**INSTRUCTIONS TO FOLLOW**
Keep the text of the data exactly as it is and omit each picture from the copy.

- Opening Delimiter -

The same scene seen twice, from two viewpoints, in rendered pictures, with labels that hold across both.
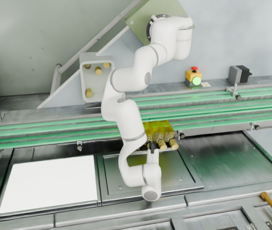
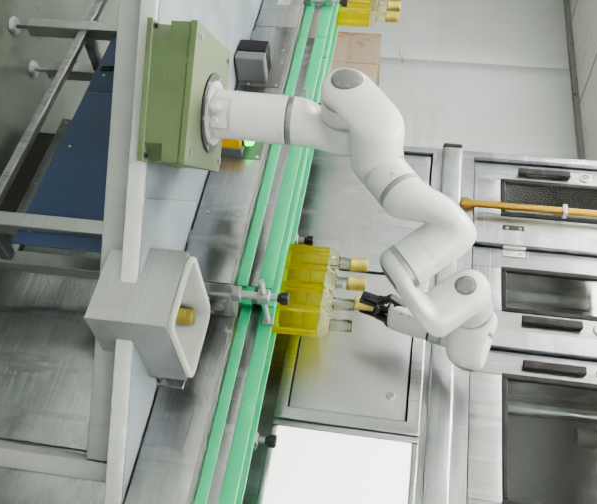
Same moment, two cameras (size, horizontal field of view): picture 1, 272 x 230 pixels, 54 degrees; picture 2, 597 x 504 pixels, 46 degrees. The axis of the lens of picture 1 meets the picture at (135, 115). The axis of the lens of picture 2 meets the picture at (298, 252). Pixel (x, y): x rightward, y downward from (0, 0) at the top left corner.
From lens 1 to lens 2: 1.30 m
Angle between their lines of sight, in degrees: 52
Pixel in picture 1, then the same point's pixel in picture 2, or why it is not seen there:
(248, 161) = not seen: hidden behind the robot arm
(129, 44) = (157, 193)
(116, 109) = (478, 303)
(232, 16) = not seen: outside the picture
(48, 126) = (218, 488)
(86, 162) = (295, 442)
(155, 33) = (391, 149)
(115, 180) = (370, 400)
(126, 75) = (451, 249)
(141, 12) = (190, 117)
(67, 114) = (192, 434)
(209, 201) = not seen: hidden behind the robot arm
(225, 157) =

- Closing Delimiter -

**EXERCISE RESULT**
The same scene seen twice, from two viewpoints, in rendered pictures, with labels that hold across both.
Same moment, two cameras (size, horizontal field of view): picture 1, 272 x 230 pixels, 54 degrees; picture 2, 597 x 504 pixels, 46 degrees. The axis of the lens of picture 1 meets the picture at (135, 115). The axis of the lens of picture 2 meets the picture at (298, 252). Pixel (x, y): x rightward, y downward from (0, 0) at the top left corner.
From lens 1 to lens 2: 1.30 m
Angle between their lines of sight, in degrees: 52
Pixel in picture 1, then the same point's pixel in picture 2, or why it is not seen there:
(248, 161) = not seen: hidden behind the robot arm
(129, 44) = (157, 193)
(116, 109) = (478, 303)
(232, 16) = not seen: outside the picture
(48, 126) = (218, 488)
(86, 162) = (295, 442)
(155, 33) = (391, 149)
(115, 180) = (370, 400)
(126, 75) = (451, 249)
(141, 12) = (190, 117)
(67, 114) = (192, 434)
(209, 201) = not seen: hidden behind the robot arm
(225, 157) =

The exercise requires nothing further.